## Exercise directions
Search the material for the word "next" and copy every line in which it occurs.

## Dataset entries

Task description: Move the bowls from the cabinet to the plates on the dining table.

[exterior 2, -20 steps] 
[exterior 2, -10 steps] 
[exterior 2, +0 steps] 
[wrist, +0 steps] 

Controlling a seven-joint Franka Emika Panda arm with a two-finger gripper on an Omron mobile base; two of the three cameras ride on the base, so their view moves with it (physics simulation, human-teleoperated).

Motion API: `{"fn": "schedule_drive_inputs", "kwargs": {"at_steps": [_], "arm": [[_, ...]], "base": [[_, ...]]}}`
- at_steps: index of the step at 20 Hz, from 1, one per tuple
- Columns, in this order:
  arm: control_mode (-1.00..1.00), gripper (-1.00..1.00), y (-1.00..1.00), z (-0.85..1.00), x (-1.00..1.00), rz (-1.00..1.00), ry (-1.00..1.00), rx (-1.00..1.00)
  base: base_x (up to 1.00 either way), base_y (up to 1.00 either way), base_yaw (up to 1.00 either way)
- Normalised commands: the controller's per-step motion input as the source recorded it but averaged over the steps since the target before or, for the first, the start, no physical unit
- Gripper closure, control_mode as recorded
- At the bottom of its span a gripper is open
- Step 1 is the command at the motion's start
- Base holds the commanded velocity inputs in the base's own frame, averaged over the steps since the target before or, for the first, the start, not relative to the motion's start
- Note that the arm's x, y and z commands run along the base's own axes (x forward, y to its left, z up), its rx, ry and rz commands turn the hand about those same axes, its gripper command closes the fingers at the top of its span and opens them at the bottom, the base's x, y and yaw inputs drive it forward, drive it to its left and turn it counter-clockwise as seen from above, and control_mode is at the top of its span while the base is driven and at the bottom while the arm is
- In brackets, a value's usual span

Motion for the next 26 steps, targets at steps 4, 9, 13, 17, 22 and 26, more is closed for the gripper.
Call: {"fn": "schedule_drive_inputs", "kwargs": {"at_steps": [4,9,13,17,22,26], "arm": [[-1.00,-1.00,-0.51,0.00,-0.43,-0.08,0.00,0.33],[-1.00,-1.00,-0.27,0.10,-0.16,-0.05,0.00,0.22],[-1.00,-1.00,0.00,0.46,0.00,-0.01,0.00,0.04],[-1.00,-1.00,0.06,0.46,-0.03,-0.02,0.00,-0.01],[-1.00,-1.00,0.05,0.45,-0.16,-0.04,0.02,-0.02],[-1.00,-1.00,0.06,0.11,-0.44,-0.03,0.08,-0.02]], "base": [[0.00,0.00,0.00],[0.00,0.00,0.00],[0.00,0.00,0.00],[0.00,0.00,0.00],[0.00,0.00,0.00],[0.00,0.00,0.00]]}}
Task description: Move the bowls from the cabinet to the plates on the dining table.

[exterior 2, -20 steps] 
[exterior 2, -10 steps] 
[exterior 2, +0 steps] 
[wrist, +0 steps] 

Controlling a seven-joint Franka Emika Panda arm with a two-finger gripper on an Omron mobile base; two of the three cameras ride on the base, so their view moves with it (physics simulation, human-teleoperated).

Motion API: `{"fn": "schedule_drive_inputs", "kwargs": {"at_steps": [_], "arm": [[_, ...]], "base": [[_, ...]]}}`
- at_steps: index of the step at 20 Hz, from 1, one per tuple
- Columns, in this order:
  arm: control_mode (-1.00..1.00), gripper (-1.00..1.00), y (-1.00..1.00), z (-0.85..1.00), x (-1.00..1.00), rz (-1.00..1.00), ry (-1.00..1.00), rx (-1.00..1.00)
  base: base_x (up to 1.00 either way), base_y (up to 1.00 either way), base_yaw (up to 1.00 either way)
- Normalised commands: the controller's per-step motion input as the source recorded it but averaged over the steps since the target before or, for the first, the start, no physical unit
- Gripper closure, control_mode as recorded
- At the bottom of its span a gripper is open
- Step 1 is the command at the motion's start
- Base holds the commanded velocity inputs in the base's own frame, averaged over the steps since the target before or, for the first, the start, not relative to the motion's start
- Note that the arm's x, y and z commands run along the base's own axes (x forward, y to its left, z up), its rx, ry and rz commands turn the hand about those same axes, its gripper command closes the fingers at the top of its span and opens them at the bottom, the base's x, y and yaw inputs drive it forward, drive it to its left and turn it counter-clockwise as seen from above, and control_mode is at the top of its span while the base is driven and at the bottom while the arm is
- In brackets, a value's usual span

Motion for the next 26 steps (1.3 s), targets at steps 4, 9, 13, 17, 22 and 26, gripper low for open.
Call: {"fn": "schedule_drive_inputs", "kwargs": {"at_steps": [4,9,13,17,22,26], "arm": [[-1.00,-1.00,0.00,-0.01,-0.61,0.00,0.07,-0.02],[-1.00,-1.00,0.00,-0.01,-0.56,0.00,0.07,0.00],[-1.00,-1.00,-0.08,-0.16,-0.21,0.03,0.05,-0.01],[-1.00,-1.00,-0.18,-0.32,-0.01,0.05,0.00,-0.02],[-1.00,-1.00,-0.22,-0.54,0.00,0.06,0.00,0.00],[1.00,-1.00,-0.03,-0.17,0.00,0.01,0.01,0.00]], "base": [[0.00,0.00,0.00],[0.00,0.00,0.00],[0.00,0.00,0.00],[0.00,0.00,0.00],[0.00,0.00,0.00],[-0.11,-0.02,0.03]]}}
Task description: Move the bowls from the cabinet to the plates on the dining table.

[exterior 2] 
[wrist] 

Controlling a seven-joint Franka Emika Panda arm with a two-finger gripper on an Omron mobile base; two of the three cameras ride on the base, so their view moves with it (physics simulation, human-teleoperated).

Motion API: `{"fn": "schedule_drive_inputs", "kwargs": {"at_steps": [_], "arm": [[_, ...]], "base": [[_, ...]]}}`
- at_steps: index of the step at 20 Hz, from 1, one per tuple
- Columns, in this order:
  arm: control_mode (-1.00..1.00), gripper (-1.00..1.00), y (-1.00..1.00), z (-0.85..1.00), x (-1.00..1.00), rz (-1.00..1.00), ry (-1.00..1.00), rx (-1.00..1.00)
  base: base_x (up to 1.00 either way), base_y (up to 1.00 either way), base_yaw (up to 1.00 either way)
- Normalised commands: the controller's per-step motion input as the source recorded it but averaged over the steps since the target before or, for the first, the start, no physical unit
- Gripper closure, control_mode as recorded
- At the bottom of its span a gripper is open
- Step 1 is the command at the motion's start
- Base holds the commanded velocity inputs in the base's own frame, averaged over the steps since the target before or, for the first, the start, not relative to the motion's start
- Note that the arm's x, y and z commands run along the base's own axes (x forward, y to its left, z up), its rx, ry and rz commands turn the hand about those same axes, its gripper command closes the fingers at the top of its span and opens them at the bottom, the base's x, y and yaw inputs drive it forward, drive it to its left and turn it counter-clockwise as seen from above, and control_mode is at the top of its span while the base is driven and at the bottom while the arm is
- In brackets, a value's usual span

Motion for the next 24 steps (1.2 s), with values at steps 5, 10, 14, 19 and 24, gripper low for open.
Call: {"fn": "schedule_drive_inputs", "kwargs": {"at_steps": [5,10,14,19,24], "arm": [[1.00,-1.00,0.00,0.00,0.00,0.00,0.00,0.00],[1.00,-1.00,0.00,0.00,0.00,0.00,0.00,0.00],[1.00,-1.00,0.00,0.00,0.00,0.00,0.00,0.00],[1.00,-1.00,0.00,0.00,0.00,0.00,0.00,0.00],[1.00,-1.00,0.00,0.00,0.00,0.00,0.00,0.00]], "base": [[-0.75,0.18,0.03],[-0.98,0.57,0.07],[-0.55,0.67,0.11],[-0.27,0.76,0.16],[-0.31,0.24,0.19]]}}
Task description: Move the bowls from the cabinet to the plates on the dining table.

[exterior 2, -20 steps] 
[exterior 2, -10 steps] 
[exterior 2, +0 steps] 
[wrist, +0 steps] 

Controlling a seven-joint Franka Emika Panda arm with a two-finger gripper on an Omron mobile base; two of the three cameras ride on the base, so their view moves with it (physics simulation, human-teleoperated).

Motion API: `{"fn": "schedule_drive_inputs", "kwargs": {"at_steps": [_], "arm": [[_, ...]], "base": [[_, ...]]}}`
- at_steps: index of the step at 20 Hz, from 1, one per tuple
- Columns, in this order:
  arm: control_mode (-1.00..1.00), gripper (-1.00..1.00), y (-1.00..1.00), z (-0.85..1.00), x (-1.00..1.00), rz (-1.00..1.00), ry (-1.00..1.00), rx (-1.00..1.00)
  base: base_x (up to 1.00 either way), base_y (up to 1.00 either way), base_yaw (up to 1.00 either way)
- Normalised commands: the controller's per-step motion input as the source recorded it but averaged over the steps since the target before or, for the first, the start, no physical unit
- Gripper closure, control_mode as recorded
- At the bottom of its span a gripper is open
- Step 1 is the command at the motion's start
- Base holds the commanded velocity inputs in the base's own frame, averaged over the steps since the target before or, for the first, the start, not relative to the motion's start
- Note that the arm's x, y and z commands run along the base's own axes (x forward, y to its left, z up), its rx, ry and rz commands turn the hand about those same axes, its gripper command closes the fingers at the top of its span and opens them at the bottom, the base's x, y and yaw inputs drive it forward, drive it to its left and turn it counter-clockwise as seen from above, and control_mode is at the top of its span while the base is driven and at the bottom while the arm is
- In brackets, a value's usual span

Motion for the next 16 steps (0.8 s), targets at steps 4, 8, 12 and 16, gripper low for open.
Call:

## Reply
Motion for the next 26 steps, targets at steps 4, 9, 13, 17, 22 and 26, more is closed for the gripper.
Motion for the next 26 steps (1.3 s), targets at steps 4, 9, 13, 17, 22 and 26, gripper low for open.
Motion for the next 24 steps (1.2 s), with values at steps 5, 10, 14, 19 and 24, gripper low for open.
Motion for the next 16 steps (0.8 s), targets at steps 4, 8, 12 and 16, gripper low for open.

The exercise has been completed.